By: Nathan Anderson | Follow me on Twitter @ndrsn27
Well, folks, I think it is safe to say that the game three simulation was not nearly as accurate as our game two prediction was. The simulation did get a couple of the goal scorers correct by predicting that Taylor Hall and Brad Marchand would score, but considering the simulation predicted the whole first and fourth lines to score, I don’t think it is super impressive to get two out of seven correct.
What matters, though, is that in the simulation and in real life, the Bruins won game three and took a two to one series lead on Wednesday! Hopefully, in real life, they can extend the lead to three to one, but for now, let’s see what EA Sports has to say.
The Capitals struck first in our simulation and not too long into the game, either. With just two and a half minutes off the clock, Evgeny Kuznetsov was able to sneak around Charlie McAvoy and zip a pass across the ice to T.J. Oshie, who made no mistake sending the puck into the back of the net. The Capitals would take that 1-0 lead into the second period, dominating the Bruins 7-3 in shots during the first.
The second period started off almost exactly as the first did. With 17:37 left on the clock, Evgeny Kuznetsov again found himself with space behind the Bruins’ defense. This time he decided to take it himself and was able to find the bottom corner past Tuukka Rask’s blocker. The power-play goal doubled the Capitals’ lead to 2-0.
Just about three minutes later, the Capitals increased their lead again. This time it was a gritty effort by Lars Eller, who took the puck out of the left corner, and after giving it up to a player in the slot, he followed his pass towards the net and picked up an eventual loose puck and slid it between Rask’s legs. Eller did not play in game three for the Capitals because of an injury, but I’m not sure if it’s serious enough to keep him out of game four as well.
Looking to fight back into the game, the Bruins second line went to work. Hall used his speed to get behind the Capitals’ defense and chipped a puck towards the net. Ilya Samsonov spilled a soft bad rebound, and game three overtime hero Craig Smith capitalized on it to pull the lead back to 3-1. That’s how the second period would end, and the Bruins hoped to mount a comeback in the third.

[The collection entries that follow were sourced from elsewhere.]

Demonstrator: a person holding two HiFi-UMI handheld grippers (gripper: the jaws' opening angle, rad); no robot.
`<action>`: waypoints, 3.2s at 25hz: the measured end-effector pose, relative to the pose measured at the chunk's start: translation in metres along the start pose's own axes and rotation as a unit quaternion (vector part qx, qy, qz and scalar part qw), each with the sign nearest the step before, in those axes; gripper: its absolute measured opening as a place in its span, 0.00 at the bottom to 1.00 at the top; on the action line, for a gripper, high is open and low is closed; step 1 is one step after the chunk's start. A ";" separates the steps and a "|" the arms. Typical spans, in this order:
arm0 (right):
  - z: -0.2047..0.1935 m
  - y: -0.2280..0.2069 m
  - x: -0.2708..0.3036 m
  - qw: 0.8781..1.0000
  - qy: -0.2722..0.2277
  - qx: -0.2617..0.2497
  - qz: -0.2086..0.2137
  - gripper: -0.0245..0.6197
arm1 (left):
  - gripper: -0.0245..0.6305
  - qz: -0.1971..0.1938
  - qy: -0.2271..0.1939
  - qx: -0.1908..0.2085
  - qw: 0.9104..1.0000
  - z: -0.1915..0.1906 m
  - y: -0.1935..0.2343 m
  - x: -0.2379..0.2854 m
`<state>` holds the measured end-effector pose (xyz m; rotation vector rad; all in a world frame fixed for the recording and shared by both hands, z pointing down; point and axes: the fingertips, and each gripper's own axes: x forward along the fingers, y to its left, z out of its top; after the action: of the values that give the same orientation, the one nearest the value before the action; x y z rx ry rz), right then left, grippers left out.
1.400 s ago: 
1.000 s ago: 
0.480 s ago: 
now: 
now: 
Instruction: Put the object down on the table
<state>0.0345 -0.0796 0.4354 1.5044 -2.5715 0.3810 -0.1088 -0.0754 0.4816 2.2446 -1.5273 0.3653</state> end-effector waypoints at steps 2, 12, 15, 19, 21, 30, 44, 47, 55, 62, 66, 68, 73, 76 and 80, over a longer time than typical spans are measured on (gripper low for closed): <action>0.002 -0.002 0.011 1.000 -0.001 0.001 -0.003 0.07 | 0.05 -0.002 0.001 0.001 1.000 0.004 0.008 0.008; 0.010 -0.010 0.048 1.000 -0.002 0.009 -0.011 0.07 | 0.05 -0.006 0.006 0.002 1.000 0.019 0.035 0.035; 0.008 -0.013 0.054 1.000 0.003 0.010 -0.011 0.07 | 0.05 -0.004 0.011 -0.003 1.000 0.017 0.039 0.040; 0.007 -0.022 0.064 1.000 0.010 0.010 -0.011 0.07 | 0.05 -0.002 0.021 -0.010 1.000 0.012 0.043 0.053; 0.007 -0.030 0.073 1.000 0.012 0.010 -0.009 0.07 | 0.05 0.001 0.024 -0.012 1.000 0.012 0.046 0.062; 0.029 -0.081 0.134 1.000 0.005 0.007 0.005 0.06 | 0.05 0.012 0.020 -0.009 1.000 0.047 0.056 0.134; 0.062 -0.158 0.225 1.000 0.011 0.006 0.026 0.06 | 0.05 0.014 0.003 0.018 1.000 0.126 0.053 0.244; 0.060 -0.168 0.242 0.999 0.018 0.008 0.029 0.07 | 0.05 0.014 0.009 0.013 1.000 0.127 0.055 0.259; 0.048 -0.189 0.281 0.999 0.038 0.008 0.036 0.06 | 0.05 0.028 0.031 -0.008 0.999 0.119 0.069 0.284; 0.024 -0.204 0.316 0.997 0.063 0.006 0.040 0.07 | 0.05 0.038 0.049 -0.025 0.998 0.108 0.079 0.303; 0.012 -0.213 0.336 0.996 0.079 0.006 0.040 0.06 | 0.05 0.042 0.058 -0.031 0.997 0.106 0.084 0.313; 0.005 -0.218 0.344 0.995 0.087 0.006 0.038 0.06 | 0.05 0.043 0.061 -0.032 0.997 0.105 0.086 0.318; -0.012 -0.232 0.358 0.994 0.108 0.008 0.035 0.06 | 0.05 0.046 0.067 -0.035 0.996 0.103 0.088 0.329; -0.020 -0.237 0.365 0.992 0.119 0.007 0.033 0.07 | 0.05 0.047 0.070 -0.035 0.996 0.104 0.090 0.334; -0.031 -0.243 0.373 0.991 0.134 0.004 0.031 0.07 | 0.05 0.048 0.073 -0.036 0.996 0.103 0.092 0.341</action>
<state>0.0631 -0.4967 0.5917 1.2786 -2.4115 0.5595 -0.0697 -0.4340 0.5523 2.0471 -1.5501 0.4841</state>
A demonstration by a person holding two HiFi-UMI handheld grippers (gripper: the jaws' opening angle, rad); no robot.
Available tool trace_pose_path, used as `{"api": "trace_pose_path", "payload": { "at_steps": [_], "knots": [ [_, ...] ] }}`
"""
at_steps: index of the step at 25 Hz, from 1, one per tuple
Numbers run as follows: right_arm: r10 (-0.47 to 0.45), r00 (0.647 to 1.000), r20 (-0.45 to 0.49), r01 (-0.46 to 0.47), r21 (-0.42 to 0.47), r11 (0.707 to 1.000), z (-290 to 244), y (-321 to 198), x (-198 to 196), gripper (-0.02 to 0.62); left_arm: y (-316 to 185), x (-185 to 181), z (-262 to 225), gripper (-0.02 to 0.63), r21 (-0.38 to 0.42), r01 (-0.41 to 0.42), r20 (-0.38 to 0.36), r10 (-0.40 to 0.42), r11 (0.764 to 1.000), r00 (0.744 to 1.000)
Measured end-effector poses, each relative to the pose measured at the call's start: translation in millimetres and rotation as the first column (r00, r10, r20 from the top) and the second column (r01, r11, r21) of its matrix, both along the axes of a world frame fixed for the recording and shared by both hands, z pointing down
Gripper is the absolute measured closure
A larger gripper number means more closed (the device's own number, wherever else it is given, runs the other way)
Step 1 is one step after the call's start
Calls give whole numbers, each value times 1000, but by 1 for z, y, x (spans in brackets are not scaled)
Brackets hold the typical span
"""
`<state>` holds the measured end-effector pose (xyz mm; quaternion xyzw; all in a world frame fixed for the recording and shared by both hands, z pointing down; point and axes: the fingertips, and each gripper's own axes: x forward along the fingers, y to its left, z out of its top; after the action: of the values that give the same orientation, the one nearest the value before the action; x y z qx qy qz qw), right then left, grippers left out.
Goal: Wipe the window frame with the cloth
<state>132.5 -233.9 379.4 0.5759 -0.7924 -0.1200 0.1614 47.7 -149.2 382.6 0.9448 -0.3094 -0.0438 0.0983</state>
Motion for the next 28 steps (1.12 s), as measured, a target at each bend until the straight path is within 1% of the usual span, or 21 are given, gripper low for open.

In what seems to be a pretty realistic prediction, the Bruins took a penalty just minutes into the third period. This is something that I could easily see happening to the real-life Bruins, especially with the poor discipline they’ve been showing this series.
The Capitals power-play went to work, and Eller was able to find Tom Wilson to essentially put the game away. Garnet Hathaway and Anthony Mantha added insurance markers for the Caps, while Chris Wagner scored a late consolation goal for the B’s. It’s not the result fans are hoping for, though.
Final Score: Capitals 6 – Bruins 2
If I had to guess, I wouldn’t bank on this simulation being too accurate for game four. The Bruins and Caps are so evenly matched, as we’ve seen based on the three straight overtime games. I would predict a close matchup for game four as well, but you really never know when one of these teams could explode for a few goals. Game 4 will take place in real life on Friday, May 21, at 6:30 pm (unless they have 10 minutes of pregame coverage again).